WHAT IS NEEDED:
Where a line of the listing below includes the word "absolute", reproduce that line.

○ ○ ○

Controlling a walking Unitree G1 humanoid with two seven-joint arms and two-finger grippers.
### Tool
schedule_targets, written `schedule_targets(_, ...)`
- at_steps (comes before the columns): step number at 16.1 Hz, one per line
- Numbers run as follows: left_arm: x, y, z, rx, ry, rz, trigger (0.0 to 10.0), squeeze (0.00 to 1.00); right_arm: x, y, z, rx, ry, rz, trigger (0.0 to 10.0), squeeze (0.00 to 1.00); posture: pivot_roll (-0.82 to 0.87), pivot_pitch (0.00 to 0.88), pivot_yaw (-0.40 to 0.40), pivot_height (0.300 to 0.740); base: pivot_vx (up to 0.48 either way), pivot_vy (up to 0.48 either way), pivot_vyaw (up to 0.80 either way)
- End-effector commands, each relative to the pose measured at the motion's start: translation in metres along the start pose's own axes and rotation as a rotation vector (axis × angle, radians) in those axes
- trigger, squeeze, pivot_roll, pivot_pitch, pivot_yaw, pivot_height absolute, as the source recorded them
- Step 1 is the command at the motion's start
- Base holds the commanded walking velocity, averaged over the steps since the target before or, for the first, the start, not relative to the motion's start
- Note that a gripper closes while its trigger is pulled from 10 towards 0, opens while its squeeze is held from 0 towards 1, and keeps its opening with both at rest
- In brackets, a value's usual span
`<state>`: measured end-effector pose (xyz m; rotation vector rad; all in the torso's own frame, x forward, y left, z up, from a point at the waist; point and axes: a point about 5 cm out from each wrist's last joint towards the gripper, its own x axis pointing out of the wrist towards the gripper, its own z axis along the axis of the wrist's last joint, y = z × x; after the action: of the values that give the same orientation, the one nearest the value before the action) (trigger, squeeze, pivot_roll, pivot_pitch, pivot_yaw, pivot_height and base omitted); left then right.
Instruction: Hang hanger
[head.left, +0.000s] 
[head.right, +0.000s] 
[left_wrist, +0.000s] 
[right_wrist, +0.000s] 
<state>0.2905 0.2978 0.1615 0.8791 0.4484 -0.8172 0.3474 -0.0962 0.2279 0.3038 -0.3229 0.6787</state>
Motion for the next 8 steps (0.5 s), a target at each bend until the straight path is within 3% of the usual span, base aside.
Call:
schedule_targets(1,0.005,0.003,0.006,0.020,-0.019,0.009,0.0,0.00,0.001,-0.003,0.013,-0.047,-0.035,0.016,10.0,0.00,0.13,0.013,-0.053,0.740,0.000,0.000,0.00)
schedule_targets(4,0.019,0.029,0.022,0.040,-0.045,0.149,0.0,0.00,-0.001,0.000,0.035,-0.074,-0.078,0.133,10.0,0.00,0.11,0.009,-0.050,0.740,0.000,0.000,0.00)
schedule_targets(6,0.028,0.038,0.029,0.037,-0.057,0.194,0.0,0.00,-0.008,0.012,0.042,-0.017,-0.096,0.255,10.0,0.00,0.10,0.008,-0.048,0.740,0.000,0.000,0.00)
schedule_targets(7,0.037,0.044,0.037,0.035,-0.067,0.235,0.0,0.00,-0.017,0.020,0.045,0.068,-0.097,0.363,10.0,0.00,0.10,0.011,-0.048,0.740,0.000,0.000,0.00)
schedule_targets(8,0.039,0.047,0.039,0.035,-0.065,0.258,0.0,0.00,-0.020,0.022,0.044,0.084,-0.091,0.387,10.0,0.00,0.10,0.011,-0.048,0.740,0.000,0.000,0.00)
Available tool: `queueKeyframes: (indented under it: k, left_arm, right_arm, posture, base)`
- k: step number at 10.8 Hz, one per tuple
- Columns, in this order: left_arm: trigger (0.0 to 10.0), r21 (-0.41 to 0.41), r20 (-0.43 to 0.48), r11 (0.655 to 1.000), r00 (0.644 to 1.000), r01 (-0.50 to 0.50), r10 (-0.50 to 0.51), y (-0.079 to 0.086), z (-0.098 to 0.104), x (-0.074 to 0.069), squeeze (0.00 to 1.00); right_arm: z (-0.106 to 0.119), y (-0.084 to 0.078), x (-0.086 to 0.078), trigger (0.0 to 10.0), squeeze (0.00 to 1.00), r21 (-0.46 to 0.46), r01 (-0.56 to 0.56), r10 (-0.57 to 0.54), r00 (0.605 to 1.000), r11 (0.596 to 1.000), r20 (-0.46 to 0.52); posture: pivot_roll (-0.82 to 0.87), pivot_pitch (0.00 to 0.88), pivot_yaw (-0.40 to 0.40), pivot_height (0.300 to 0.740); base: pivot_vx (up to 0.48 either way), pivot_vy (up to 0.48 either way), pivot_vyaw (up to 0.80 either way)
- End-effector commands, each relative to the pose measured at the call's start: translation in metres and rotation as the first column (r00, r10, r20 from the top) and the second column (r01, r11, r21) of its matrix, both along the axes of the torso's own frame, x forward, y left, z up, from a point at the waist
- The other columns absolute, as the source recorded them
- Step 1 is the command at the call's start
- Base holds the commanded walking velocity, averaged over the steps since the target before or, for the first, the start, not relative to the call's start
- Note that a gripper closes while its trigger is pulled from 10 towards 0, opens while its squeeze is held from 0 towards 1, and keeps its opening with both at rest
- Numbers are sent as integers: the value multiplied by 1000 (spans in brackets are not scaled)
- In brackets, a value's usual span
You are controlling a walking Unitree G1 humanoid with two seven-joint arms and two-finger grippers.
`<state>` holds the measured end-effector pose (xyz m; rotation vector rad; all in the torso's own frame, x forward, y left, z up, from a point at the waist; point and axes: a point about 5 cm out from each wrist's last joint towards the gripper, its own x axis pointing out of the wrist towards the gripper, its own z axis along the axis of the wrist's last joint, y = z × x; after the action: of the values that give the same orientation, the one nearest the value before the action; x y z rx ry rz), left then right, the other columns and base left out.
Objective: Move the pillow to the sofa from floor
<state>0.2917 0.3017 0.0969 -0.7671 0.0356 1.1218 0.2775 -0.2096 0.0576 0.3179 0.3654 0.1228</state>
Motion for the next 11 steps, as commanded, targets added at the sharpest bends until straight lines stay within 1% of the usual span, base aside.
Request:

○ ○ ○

EXPECTED ANSWER:
- trigger, squeeze, pivot_roll, pivot_pitch, pivot_yaw, pivot_height absolute, as the source recorded them
- The other columns absolute, as the source recorded them

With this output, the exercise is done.